Il grano e la zizzania

don Alessandro Santoro
Adista n. 48/2011

Commento al Vangelo di Matteo cap. 13, 24-43

In questa parte del Vangelo Matteo mette in bocca a Gesù tre parabole che partono dalla vita semplice della gente, per arrivare a “spingere” il popolo di allora, e tutti noi oggi, a non rimanere imprigionati dentro le strettoie del legalismo farisaico sterile ed ottuso ma a cercare “il Regno di Dio e la sua giustizia”.

“Aprire la bocca in parabole” per proclamare e raccontare le cose nascoste “fin dalla fondazione del mondo” è un regalo a quella gente abituata a sottomettersi e a subire la “verità” della legge e mai coinvolta e fatta partecipe della costruzione del Regno.

La parabola della zizzania e del grano è solo Matteo a trasmetterla e fa da cornice a tutto il testo: all’inizio il racconto e solo alla fine la spiegazione ripetendo così l’espediente letterario che Matteo aveva utilizzato per la parabola del seminatore.

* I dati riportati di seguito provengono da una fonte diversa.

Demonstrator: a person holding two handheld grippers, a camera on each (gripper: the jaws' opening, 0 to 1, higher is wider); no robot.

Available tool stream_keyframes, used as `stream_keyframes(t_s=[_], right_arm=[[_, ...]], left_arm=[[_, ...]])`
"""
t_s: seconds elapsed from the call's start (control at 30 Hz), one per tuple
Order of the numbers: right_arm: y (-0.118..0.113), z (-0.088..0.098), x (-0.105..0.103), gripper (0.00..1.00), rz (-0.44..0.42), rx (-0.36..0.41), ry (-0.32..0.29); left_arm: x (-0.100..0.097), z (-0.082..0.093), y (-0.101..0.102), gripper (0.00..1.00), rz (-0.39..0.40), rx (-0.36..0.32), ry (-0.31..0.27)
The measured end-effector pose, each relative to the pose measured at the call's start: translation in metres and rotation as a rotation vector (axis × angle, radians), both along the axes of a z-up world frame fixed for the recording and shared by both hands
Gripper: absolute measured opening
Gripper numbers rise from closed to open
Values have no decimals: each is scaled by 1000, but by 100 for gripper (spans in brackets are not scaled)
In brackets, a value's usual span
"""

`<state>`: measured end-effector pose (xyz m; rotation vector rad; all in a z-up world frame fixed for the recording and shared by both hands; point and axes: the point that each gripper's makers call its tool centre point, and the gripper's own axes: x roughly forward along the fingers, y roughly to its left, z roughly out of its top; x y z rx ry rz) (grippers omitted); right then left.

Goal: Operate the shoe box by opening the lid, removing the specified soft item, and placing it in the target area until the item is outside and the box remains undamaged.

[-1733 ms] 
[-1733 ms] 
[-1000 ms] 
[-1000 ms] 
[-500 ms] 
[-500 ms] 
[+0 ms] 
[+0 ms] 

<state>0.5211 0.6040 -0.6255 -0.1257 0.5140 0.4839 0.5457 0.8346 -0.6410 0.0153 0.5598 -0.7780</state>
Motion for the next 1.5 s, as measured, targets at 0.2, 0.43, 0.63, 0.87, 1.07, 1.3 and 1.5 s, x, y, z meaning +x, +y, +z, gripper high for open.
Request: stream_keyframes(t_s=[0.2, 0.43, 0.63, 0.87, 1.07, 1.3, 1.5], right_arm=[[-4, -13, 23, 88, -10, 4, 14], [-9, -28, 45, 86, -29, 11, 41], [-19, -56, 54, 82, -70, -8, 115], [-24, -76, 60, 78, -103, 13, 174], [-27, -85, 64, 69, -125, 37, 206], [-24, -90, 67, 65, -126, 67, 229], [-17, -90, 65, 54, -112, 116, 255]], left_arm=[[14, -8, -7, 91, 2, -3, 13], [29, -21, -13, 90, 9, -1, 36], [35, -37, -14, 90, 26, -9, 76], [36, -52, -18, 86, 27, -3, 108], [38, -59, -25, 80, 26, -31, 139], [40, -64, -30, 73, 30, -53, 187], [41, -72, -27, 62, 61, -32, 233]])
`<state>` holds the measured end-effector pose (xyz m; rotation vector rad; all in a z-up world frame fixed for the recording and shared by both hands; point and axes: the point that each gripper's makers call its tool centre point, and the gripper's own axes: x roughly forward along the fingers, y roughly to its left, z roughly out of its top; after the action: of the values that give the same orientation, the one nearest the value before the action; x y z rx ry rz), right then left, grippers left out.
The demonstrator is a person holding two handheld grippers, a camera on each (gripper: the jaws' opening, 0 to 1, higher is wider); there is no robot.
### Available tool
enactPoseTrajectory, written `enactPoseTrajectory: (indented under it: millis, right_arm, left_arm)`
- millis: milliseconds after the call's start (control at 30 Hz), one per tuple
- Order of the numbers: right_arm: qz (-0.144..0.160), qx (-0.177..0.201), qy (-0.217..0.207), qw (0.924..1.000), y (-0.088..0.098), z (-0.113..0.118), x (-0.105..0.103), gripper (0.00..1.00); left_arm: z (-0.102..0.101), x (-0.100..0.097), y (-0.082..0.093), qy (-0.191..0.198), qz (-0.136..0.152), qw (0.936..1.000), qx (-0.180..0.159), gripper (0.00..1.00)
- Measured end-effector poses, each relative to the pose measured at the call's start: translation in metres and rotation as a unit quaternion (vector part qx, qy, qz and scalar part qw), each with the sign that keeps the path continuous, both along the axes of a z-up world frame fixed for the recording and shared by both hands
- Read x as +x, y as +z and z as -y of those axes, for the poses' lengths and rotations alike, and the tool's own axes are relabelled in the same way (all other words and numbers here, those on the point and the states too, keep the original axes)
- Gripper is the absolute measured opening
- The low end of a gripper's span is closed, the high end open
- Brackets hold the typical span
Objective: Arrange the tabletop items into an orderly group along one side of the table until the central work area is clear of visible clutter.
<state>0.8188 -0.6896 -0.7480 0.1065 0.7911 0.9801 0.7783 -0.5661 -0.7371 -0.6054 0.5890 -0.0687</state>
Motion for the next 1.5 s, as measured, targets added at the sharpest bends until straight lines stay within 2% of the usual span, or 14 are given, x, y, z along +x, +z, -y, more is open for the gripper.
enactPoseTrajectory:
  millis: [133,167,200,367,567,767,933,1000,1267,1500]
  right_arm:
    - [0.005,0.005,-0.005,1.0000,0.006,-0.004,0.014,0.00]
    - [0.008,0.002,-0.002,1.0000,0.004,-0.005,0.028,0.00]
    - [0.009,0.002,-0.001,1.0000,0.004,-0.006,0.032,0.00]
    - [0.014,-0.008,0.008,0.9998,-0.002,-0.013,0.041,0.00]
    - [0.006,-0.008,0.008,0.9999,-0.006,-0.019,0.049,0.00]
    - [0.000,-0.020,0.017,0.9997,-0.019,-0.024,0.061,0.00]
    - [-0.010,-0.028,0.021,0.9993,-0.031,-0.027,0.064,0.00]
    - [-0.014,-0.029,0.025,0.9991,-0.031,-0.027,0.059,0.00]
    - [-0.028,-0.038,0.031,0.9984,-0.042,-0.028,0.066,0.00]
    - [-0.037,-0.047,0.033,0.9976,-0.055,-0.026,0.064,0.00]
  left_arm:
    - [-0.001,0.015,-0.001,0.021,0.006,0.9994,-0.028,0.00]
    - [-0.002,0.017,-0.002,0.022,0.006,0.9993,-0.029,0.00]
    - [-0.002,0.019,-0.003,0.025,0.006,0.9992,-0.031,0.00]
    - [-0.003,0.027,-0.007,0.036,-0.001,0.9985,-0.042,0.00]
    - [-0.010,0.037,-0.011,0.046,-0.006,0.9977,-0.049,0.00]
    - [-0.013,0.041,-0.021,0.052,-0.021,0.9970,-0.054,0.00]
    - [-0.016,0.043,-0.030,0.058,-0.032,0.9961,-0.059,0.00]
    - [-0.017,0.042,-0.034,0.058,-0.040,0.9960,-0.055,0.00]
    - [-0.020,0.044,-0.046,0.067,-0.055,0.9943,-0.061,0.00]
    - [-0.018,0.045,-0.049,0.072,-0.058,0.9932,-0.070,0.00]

Queste tre parabole messe insieme dal redattore finale sembrano invitare a riflettere sui pericoli e le “tentazioni” che ci sono nel “fare comunità”, nel “costruire il Regno”.

Il primo e più evidente di questi pericoli che emerge dal racconto della zizzania è quello di sentirsi e diventare una comunità di “eletti e puri”. La zizzania e il grano, ci dice il Vangelo, crescono insieme, non può essere altrimenti.

Gesù sembra dire alla religione del tempo e a tutti noi oggi che, nella storia e dentro la storia, questa convivenza è inevitabile e addirittura nessuno riesce ad accorgersi della presenza del “grano velenoso” e dell’intreccio delle sue radici con quelle del grano buono.

La presenza della zizzania non dipende da Dio ma dal nemico, e i “figli del maligno” sono dentro e fuori di noi, crescono ed esistono all’interno delle nostre comunità e all’esterno, nessuno ne è esente ed immune e tutti dobbiamo farci i conti.

Il messianismo nazionalistico del tempo immagina il Messia come il giudice che immediatamente separa i buoni dai cattivi; Gesù prende le distanze da questo messianismo e invita a pensare e vivere questo tempo come un tempo altro, dove le comunità non diventano luoghi separati di buoni e santi e puri, ma spazi di condivisione, dove essere testimoni di un tempo di misericordia, di liberazione, di conversione profonda.

Perché se così non fosse non potremmo fare altro che rischiare di creare una religione e un cristianesimo superbo ed altezzoso, fatto di uomini e cristiani presuntuosi nella verità ed incapaci di coltivare la speranza e l’accoglienza.

Ecco allora il senso della seconda parabola dove si paragona il Regno di Dio ad un granellino di senape, che nel crescere diventa “infestante” fino ad entrare in tutti gli interstizi della storia: questo devono essere e diventare i nostri cammini di comunità, una presenza costante che non si fa grande e potente ma che si diffonde dovunque e si fa forte nel suo essere piccola e quasi impercettibile.

Bisogna invece imparare ad essere un po’ lievito che fermenta tutta la pasta delle nostre storie di relazione e di vita… Piccoli come il granello di senape, nascosti come il lievito nella massa di farina, ma capaci di stare dentro la storia con la forza inerme e debole dell’amore che si fa dono, che si “perde”, che si mette in gioco.

Allora avverrà che tutto si fermenterà e le nostre comunità, spesso affaticate, chiuse e stanche torneranno capaci di generare vita.

Facciamo in modo che il Figlio dell’uomo, quando manderà i suoi angeli, non incontri, nelle nostre comunità, troppi “operatori di iniquità”, troppi apparenti bravi cristiani che, pur annunciando il Vangelo, non si lasciano trasformare, costruttori del nulla fanno finta di ascoltare, si permettono di annunciare, ma non praticano e non testimoniano il Regno.

La sensazione è che troppe volte chi si sente cristiano rischi di diventare così. Allora facciamo nostro il “grido” del Vangelo di oggi: “Chi ha orecchi ascolti”. Ripartiamo e ricominciamo da lì!